Gail's mother had once told her, somewhere during a pitcher of martinis, that Gail's father had not been faithful. Irene had overlooked a lot of it. Had to. By the time she found out about yet another little indiscretion, it was in the past, so what good would it do, dredging it up? No good at all except to ruin the fragile truce they'd reestablished after she had taken him back. Darling, sometimes a woman just has to pretend it never happened.
Gail went up the steps to the porch. The row of rocking chairs came to a stop.
"Hello," she said. "Buenas tardes. Yo soy..." She had forgotten the word for daughter-in-law. "Soy la ... esposa de ... el hijo de Luis Quintana." The wife of the son. Is he here? "¿Está aquí?"
A man with a Yankees ball cap, and a back as bent as his cane, shuffled over and kissed her hand. The others laughed and told her to watch out, he was a devil. He opened the screen door for her, and they went inside. Painted tiles brightened the floor with stylized flowers of red and green, and two staircases with wrought-iron balustrades curved to an upper hall. One of the staircases had some missing steps and a rope across it.
He pulled her by the wrist to a door framed in carved mahogany, gone gray from age. There was a cardboard sign: OFICINA. The old man knocked, then rapped with his can
e.
Gail said, "No. Upstairs." She pointed. "Señor Quintana is upstairs—"

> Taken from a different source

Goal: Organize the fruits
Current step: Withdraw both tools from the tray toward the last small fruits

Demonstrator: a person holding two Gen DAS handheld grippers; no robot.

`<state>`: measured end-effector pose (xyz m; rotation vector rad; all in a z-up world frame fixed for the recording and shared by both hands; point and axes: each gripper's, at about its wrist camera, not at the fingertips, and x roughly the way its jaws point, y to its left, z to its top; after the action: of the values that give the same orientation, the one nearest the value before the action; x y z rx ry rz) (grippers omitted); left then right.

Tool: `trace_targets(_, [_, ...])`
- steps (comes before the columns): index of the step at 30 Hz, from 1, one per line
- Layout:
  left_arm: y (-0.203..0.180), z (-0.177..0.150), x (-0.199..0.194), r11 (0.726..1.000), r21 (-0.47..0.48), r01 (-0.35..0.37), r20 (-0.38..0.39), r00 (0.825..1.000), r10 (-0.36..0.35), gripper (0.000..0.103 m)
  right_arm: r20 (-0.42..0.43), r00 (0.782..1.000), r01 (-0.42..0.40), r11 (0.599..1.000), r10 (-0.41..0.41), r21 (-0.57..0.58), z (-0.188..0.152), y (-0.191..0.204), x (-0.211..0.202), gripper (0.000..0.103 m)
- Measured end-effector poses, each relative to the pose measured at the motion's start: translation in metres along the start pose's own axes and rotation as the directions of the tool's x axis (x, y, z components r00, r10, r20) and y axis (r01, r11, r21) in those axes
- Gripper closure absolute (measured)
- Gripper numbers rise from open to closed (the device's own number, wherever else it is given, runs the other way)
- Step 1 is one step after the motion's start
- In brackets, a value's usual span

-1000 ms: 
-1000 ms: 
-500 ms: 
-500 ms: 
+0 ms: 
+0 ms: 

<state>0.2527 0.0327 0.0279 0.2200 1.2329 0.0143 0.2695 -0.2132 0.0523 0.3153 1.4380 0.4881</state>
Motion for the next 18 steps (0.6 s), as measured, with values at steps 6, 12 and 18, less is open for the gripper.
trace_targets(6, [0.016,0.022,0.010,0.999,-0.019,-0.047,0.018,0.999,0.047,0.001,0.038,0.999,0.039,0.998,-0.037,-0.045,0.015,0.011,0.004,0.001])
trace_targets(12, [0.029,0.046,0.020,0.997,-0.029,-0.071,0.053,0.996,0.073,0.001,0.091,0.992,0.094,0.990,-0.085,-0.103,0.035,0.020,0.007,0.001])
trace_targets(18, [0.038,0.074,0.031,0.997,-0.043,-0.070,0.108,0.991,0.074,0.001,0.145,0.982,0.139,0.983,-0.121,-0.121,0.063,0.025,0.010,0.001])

The office door swung open, and Yolanda Cabrera appeared in a white smock and a blue bandana. She seemed slightly out of breath. When she saw Gail, she smiled. "Hello!"
Gail took a step forward, still out of range for a kiss of greeting. "How are you, Yolanda? It's nice to see you again. I'm here for Anthony's father. Everyone else is busy, so I volunteered."
"I think that he is taking a nap. Do you want me to tell him you are here?"
"Yes, if you would." Gail turned and thanked the man who had brought her inside, then said to Yolanda, "I’ll just wait on the porch."
But Yolanda took her by the elbow. "Gail, are you in a big hurry?" She glanced at the door closing behind the old man, then said, "I have to make some copies. It will take five minutes. Can you help me?"
"Well... I suppose so."
She followed Yolanda through the outer office, then into a smaller room whose ornate plaster molding hinted at a history as a music room or library. Its current function was more practical. Molded chairs faced a large wooden desk, on which sat a computer and ledgers and paperwork. Filing cabinets took up one wall. Opposite, Fidel Castro in his green uniform smiled placidly at a poster of Monet's water lilies. Under them was a copy machine on a stand. Pieces of paper formed a semicircle on the floor.
Yolanda went over to look through the uncurtained window. "I pay the manager ten cents each to let me make copies. I bring my own paper and leave the money in the drawer. If I do it when he isn't here, he can say he didn't know."
She showed Gail what had to be done. Unstaple this, make twenty copies, staple, put with the copies already on the floor. And twenty copies of this other page.
"It's lucky you came! A supervisor from the Ministry of Health is on her way," Yolanda lifted the cover, laid a sheet on the glass, and pressed a button. "She is not so nice about it."